No final do ano passado, o governador Ratinho Junior (PSD) sancionou a Lei nº 22.959/2025, proposta pelos deputados Goura e Professor Lemos (PT), estabelecendo a política pública voltada à valorização da Palmeira Juçara.

Além de preservar a espécie, que corre risco de extinção, a legislação reconhece a Juçara como produto agroecológico capaz de suprir necessidades nutricionais, ecológicas, econômicas, sociais e culturais, contribuindo para a restituição da espécie em seu bioma.

Descarbonização

Também sancionada no ano passado, a Lei nº 22.624/2025, que institui a política de incentivo à descarbonização industrial no estado, tem o objetivo de modernizar o setor produtivo, reduzir emissões de gases de efeito estufa e alinhar o desenvolvimento econômico às práticas sustentáveis.

De autoria da deputada Maria Victoria, a lei prevê estímulos à inovação tecnológica, ao uso de energias renováveis, à economia circular e à eficiência energética, além de fortalecer a competitividade internacional da indústria paranaense, preparando o estado para atender às crescentes exigências de sustentabilidade dos mercados globais.
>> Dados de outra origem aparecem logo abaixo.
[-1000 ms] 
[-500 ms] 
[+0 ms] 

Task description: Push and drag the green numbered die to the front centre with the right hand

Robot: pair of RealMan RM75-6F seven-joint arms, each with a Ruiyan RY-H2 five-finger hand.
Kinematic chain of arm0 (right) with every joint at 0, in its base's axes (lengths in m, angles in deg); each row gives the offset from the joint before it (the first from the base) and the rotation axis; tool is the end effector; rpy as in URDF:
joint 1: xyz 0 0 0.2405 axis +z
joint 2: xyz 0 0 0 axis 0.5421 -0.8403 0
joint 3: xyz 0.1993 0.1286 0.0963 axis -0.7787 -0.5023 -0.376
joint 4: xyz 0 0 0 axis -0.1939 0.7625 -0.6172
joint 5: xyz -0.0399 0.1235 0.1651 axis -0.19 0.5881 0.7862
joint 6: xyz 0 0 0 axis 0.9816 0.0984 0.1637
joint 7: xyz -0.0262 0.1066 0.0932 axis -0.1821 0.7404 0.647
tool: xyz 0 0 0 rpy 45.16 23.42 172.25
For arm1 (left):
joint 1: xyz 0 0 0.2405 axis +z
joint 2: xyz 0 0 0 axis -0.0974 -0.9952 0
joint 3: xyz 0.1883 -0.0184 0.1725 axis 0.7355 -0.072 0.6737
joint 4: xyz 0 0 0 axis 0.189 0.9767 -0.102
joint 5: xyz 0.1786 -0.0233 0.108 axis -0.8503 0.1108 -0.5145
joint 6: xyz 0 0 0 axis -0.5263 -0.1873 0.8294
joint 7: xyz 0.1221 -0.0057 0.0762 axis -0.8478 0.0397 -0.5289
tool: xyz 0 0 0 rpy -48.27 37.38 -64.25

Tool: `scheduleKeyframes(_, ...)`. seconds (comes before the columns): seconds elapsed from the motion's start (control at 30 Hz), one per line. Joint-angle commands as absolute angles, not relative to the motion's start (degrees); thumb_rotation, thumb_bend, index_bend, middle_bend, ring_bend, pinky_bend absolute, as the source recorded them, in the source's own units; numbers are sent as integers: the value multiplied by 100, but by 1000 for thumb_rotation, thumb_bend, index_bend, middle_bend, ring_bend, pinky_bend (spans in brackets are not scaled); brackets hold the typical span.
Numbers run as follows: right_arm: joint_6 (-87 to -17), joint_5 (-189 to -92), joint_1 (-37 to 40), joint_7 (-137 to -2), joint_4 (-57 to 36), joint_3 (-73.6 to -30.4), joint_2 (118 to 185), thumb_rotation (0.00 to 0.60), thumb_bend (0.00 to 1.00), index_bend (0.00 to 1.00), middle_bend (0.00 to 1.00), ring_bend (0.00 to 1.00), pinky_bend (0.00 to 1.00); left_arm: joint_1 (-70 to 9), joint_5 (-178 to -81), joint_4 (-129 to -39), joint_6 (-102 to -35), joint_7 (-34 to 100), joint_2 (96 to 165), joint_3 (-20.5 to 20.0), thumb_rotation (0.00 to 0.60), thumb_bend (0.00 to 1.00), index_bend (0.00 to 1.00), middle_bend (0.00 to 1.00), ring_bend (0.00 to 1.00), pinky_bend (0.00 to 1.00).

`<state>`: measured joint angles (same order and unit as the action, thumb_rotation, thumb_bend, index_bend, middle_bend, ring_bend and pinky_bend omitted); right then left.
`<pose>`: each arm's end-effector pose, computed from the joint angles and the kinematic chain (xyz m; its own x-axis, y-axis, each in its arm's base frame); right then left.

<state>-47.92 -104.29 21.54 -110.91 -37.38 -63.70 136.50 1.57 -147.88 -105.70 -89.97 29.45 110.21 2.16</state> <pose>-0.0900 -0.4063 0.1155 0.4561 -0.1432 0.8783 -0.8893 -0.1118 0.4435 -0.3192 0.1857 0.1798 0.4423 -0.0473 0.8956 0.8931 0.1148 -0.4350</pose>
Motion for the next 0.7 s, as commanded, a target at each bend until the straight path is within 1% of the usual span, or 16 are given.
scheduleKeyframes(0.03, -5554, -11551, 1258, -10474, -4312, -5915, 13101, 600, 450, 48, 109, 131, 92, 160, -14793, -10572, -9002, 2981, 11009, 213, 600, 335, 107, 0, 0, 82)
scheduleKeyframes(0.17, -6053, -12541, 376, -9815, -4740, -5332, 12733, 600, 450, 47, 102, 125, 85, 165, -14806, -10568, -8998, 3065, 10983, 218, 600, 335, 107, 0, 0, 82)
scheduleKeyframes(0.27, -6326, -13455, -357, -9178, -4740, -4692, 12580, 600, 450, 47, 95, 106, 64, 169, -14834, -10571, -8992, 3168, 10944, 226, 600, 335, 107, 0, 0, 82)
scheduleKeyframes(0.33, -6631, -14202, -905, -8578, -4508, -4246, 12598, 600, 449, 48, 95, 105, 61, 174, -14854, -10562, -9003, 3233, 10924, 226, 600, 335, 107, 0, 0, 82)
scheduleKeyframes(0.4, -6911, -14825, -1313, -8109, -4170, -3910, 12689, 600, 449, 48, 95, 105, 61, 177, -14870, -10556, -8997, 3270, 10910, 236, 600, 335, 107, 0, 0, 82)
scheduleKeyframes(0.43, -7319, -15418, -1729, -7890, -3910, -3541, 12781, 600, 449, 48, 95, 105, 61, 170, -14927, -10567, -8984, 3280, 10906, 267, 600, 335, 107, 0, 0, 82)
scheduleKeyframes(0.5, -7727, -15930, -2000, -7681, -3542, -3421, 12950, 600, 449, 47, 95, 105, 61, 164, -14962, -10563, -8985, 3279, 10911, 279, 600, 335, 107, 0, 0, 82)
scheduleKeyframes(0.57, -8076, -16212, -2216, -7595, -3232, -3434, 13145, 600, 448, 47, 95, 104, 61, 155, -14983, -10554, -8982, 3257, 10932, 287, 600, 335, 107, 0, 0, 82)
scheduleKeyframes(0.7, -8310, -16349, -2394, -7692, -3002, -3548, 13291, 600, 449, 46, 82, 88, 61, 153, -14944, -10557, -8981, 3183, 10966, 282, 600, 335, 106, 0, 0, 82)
A nova legislação deve ainda mitigar os impactos das mudanças climáticas, estimular o uso racional de recursos naturais — como água, solo e energia — e incentivar a economia circular, com o reaproveitamento de resíduos na cadeia produtiva industrial.

Economia circular

Em vigor desde o ano passado, a Lei Estadual nº 22.653/2025, de autoria da deputada estadual Ana Júlia (PT), garante a destinação prioritária dos resíduos sólidos produzidos por grandes geradores para cooperativas e associações de catadores de materiais recicláveis.

A proposta altera a Lei nº 20.607/2021, que regulamenta o Plano Estadual de Resíduos Sólidos, incluindo a obrigatoriedade de que empresas, shoppings, supermercados, indústrias e demais grandes produtores encaminhem seus resíduos recicláveis a organizações de catadores devidamente constituídas nos municípios.

Com a medida, além de assegurar maior acesso das cooperativas a materiais recicláveis de valor comercial, o projeto contribui para a melhoria da renda dos trabalhadores, a redução da exploração por atravessadores e o fortalecimento da cadeia produtiva local.